(Records from a dataset)
--- START ---

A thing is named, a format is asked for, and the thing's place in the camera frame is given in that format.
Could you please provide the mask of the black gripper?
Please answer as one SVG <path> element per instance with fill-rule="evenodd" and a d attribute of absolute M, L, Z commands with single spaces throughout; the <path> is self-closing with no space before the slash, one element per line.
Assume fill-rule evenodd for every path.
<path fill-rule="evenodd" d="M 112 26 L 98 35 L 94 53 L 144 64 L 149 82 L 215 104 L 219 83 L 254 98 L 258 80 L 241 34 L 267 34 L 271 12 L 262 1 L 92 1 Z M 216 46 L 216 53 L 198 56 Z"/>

--- END ---

The full set of entries must be restated exactly, with none omitted.

A thing is named, a format is asked for, and the thing's place in the camera frame is given in that format.
Could you please provide the mask of the black gripper?
Please answer as one SVG <path> element per instance with fill-rule="evenodd" and a d attribute of absolute M, L, Z commands with single spaces throughout; the <path> is self-closing with no space before the slash, one element per line.
Assume fill-rule evenodd for every path.
<path fill-rule="evenodd" d="M 112 26 L 98 35 L 94 53 L 144 64 L 149 82 L 215 104 L 219 83 L 254 98 L 258 80 L 241 34 L 267 34 L 271 12 L 262 1 L 92 1 Z M 216 46 L 216 53 L 198 56 Z"/>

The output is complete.